You cannot imagine how uneven the IT landscape in most of the enterprises is. old applications that were either built in house a long time ago or versions that arent being updated by the vendor any more. the bigger problem is when these applications do not have any integration points, so these RPA platforms provide the lease invasive (changes to old applications or upgrading even)
i can go on all day about RPA, do let me know if you have any follow up qns. i work for one of these RPA platforms, maybe i will be able to help.
There are many flavours of RPA. Blueprism is not an ideal example of what modern RPA should look like, consider checking out Automation Anywhere or UiPath (both offer Community Edition you could download and try for free). While technological differences may not be that vast (and indeed RPA vendors are now looking at test automation as a market for their products), biggest differences are in the ways the platforms are engineered, to name a few:
Easy of use should not be discarded: With RPA it's a half an hour job to receive a request by mail, take data from SAP, build pivot in Excel and upload to a website in JSON format. Could you do that in other tools? Sure! Is that as easy? Usually no. So you could do poor man RPA with Selenium or AutoIT or bash or PowerShell, it will just be not as easy and will provide less capabilities while requiring more effort every step of the way. And if you do it properly you'll end up replicating one of the RPA platforms anyway.

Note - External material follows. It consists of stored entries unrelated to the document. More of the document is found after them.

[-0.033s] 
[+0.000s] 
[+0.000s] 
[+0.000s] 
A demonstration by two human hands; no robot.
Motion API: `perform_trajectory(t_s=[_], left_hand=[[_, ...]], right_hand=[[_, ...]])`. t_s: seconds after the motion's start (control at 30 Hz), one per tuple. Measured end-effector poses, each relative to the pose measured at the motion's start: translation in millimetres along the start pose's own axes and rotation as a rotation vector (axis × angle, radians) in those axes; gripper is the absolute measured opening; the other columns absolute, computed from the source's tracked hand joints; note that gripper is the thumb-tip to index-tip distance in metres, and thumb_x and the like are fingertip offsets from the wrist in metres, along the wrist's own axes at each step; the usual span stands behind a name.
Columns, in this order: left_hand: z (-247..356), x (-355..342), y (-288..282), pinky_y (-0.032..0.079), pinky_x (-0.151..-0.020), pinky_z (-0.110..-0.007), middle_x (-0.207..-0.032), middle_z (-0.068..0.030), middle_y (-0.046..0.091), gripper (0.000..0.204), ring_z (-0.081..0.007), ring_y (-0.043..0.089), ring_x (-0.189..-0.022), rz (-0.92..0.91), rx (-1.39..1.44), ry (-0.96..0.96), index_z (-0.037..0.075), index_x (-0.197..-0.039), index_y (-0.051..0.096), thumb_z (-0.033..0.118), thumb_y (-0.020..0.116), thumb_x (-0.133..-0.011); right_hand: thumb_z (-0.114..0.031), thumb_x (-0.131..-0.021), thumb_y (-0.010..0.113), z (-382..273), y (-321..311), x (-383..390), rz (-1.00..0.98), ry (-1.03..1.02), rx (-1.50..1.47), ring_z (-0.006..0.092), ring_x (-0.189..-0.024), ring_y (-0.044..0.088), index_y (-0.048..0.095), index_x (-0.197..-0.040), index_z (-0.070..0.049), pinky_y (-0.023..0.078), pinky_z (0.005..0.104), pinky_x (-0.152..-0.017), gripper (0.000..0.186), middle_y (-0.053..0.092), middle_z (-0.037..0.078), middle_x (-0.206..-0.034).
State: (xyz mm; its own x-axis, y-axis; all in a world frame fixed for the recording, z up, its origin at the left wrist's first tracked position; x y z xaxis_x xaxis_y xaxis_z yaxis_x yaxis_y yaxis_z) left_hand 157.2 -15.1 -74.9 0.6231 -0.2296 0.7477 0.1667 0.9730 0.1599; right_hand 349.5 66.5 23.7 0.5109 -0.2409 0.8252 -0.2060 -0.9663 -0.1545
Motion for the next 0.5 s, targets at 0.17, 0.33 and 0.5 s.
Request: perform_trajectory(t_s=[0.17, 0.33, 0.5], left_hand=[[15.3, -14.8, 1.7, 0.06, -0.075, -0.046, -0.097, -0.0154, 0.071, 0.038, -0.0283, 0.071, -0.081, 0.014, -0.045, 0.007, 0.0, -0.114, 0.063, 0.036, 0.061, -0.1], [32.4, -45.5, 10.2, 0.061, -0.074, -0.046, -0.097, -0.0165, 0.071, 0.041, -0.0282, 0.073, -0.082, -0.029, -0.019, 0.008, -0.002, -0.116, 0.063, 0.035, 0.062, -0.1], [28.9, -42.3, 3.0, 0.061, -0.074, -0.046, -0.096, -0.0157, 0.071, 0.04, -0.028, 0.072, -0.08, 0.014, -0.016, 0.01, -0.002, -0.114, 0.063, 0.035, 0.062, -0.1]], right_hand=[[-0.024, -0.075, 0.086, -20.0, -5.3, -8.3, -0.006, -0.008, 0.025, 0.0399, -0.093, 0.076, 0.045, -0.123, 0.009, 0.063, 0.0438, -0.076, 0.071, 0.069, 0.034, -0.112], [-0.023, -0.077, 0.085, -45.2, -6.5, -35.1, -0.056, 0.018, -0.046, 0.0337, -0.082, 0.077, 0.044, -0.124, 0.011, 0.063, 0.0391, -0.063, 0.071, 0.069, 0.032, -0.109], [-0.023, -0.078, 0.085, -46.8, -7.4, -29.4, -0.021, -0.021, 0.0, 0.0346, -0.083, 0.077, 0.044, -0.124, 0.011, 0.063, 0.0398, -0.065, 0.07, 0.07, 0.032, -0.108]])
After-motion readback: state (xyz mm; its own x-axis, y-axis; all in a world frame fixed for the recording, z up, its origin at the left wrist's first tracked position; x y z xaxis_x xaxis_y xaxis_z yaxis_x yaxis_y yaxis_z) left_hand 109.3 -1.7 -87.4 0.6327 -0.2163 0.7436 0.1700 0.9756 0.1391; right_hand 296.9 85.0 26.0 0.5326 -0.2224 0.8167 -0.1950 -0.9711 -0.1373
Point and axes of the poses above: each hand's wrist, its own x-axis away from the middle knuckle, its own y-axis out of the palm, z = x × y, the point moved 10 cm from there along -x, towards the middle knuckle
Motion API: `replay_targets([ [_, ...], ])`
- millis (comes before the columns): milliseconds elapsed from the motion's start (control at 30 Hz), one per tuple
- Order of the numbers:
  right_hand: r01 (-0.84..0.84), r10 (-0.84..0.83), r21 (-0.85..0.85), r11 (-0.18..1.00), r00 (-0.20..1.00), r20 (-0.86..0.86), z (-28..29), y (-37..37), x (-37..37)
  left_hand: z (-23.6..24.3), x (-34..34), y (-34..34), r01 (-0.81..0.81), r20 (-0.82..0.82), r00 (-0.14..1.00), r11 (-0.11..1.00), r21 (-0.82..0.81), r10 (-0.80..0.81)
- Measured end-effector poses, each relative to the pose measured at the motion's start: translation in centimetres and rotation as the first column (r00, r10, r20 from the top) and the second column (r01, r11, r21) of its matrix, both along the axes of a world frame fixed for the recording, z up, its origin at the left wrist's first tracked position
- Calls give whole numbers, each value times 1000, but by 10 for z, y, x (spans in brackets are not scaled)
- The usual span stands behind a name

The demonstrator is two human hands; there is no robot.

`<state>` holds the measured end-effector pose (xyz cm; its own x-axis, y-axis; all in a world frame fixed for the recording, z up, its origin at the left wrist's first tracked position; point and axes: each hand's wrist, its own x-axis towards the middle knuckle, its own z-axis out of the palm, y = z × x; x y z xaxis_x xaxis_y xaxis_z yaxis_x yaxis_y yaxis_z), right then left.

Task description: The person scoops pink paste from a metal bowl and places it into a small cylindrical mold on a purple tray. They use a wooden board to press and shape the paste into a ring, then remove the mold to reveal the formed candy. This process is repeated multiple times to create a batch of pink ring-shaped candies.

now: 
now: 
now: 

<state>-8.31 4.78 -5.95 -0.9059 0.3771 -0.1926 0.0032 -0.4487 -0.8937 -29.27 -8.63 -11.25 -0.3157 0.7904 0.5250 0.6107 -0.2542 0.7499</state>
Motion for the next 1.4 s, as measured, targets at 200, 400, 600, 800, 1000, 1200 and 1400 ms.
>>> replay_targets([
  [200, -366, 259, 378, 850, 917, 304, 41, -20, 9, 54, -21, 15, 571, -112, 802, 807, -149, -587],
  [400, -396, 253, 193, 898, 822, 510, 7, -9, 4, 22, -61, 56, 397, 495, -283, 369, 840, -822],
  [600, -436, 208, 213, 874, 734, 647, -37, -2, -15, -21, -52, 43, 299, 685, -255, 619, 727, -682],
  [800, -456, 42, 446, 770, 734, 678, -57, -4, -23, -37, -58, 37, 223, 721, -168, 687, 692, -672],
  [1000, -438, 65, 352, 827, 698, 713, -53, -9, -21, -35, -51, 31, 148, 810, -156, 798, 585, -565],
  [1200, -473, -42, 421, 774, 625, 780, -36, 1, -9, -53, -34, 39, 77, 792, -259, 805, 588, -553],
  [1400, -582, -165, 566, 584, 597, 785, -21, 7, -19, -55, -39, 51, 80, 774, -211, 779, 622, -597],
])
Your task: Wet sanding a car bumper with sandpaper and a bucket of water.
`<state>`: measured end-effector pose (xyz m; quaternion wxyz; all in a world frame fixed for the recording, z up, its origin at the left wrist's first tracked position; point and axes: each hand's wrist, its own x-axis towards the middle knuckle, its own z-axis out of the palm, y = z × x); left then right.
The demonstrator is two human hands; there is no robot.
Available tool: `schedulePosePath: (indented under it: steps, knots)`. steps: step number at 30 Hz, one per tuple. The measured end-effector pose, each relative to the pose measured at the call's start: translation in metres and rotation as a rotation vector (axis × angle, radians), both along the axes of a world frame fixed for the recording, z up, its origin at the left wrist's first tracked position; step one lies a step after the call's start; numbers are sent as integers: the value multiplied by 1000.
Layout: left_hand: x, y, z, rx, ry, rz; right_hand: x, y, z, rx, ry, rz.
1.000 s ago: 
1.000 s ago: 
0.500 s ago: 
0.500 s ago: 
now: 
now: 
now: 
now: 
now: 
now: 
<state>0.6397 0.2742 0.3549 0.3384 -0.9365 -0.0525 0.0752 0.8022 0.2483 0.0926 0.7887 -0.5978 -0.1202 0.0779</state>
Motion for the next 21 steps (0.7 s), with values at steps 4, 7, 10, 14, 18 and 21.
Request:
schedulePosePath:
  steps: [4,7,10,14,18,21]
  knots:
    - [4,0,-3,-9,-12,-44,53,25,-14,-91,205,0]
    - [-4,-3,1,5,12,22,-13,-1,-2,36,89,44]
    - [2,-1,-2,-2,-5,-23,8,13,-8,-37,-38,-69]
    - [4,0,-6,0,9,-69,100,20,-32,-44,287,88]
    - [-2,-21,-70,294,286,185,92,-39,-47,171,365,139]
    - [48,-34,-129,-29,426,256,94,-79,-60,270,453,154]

Also in RPA there is usually but not always central coordination mechanism (ala Selenium Grid) to orchestrate several robots (up to 10k in UiPath case) to make sure they act in sync, have some sort of work queue, shift their workload, deploy processes to them etc. This makes all the difference for enterprise usage scenarios.
The technological challenges of RPA and automation tools are quite similar. RPA and testing products differ in their user experience and reporting. While testing tools often offer features to assess risk or create testing data, RPA tools have bigger focus on bot creation and user data storage.
You can tell that there are similarities by the fact that Tricentis, the company behind the testing solution Tosca, is now also developing a RPA product (Tricentis RPA).